Task description: For every record below, repeat the text exactly and pass over any image.

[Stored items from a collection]
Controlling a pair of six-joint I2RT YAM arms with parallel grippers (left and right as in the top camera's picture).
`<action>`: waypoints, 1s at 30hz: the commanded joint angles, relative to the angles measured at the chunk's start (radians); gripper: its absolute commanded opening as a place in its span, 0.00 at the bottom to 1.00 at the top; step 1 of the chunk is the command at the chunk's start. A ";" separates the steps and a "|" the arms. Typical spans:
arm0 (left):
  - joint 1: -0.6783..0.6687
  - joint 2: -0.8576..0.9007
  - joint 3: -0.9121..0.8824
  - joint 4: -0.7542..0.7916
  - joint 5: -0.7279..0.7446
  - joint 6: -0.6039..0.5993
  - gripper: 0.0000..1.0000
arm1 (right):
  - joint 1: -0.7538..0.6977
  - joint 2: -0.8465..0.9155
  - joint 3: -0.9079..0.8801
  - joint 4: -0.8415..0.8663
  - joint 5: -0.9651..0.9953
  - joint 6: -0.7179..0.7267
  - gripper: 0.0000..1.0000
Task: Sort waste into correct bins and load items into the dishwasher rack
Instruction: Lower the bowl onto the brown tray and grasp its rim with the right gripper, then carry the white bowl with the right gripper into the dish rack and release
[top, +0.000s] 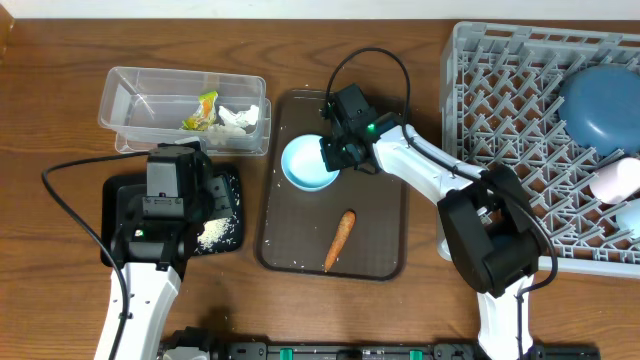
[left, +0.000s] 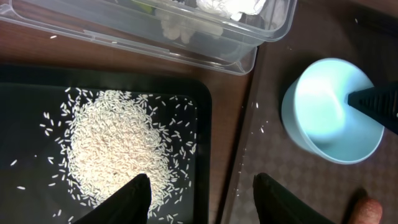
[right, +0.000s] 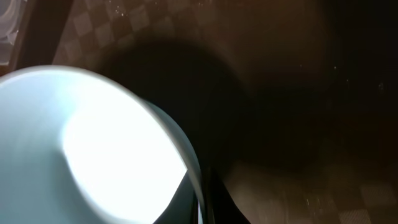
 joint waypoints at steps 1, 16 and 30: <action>0.005 -0.001 0.003 -0.003 -0.012 0.001 0.55 | -0.008 0.005 0.000 -0.006 0.006 0.004 0.01; 0.005 -0.001 0.003 0.005 -0.012 0.001 0.56 | -0.260 -0.370 0.002 -0.066 0.385 -0.265 0.01; 0.005 0.006 0.003 0.032 -0.012 0.001 0.55 | -0.559 -0.445 0.001 0.021 0.888 -0.849 0.01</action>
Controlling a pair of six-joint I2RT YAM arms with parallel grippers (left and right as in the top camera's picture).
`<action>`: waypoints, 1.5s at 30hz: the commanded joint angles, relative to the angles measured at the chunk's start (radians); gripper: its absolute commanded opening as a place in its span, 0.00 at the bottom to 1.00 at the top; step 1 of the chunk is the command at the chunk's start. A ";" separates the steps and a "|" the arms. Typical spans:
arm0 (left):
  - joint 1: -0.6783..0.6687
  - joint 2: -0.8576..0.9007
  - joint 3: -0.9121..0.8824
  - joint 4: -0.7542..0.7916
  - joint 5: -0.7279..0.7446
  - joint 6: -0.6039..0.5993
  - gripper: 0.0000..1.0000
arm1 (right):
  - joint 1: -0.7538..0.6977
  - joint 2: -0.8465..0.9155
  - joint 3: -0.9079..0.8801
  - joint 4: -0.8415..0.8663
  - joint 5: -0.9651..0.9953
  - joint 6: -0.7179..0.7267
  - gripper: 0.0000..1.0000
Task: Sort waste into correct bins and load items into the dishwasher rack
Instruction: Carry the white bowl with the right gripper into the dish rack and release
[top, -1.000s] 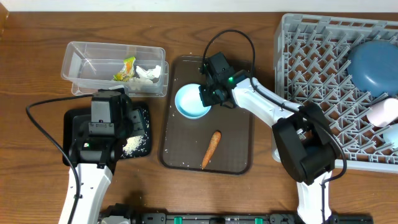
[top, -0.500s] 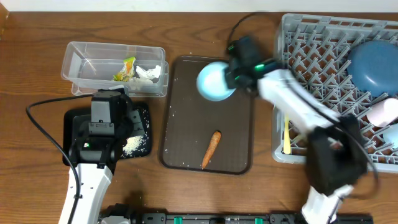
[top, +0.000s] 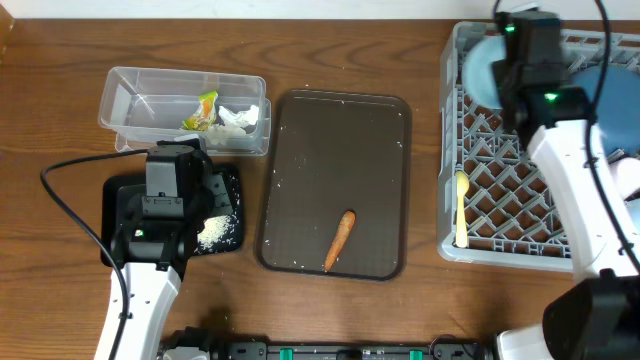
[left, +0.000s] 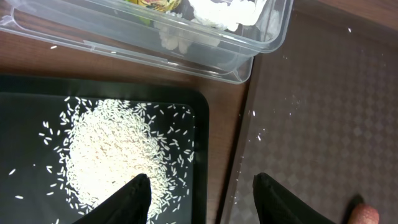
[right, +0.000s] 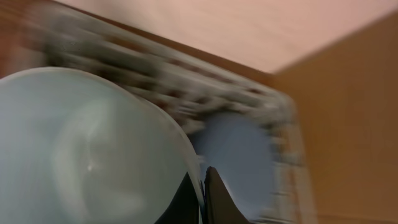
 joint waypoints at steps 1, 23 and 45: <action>0.005 0.006 0.003 0.004 -0.012 0.001 0.56 | -0.071 0.029 0.004 0.055 0.203 -0.224 0.01; 0.005 0.006 0.003 0.003 -0.012 0.001 0.55 | -0.144 0.295 0.001 0.006 0.448 -0.023 0.01; 0.005 0.006 0.003 0.004 -0.012 0.001 0.56 | 0.010 0.326 -0.005 -0.166 0.290 0.103 0.14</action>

Task response:
Controlling a pair of six-joint I2RT YAM arms with parallel grippers (left and right as in the top camera's picture).
`<action>`: waypoints, 1s at 30hz: the commanded joint angles, relative to the angles measured at the chunk's start (radians); gripper: its absolute commanded opening as a place in its span, 0.00 at the bottom to 1.00 at the top; step 1 of the chunk is the command at the chunk's start. A ";" separates the steps and a "|" the arms. Typical spans:
arm0 (left):
  - joint 1: -0.6783..0.6687
  - joint 2: -0.8576..0.9007
  - joint 3: -0.9121..0.8824
  - joint 4: -0.7542..0.7916
  - joint 5: -0.7279..0.7446
  - joint 6: -0.6039..0.5993
  - gripper: 0.0000..1.0000
arm1 (right):
  - joint 1: -0.7538..0.6977
  - joint 2: -0.8465..0.9155
  - joint 3: -0.9079..0.8801
  - joint 4: -0.8415..0.8663
  - joint 5: -0.9651..0.9953
  - joint 6: -0.7179..0.7267
  - gripper: 0.0000..1.0000
Task: Sort waste into correct bins and load items into the dishwasher rack
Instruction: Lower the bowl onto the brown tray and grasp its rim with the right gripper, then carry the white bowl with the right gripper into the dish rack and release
[top, +0.000s] 
[left, +0.000s] 
[right, +0.000s] 
 joint waypoints at steps 1, 16 and 30: <action>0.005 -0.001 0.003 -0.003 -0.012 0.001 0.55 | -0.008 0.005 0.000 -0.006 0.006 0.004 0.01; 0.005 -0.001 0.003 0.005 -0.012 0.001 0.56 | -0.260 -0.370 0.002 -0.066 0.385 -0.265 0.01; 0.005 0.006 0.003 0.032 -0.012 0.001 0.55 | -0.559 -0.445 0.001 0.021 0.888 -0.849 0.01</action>
Controlling a pair of six-joint I2RT YAM arms with parallel grippers (left and right as in the top camera's picture).
`<action>`: waypoints, 1.5s at 30hz: the commanded joint angles, relative to the angles measured at the chunk's start (radians); gripper: its absolute commanded opening as a place in its span, 0.00 at the bottom to 1.00 at the top; step 1 of the chunk is the command at the chunk's start. A ";" separates the steps and a "|" the arms. Typical spans:
arm0 (left):
  - joint 1: -0.6783..0.6687
  - joint 2: -0.8576..0.9007
  - joint 3: -0.9121..0.8824
  - joint 4: -0.7542..0.7916
  - joint 5: -0.7279..0.7446
  - joint 6: -0.6039..0.5993
  - gripper: 0.0000..1.0000
arm1 (right):
  - joint 1: -0.7538..0.6977
  - joint 2: -0.8465..0.9155
  - joint 3: -0.9079..0.8801
  - joint 4: -0.8415..0.8663
  - joint 5: -0.9651..0.9953
  - joint 6: -0.7179..0.7267
  - gripper: 0.0000..1.0000
Task: Sort waste into correct bins and load items into the dishwasher rack
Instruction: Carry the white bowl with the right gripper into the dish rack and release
[top, -1.000s] 
[top, -0.500s] 
[top, +0.000s] 
[left, +0.000s] 
[right, +0.000s] 
 joint waypoints at steps 1, 23 and 45: <action>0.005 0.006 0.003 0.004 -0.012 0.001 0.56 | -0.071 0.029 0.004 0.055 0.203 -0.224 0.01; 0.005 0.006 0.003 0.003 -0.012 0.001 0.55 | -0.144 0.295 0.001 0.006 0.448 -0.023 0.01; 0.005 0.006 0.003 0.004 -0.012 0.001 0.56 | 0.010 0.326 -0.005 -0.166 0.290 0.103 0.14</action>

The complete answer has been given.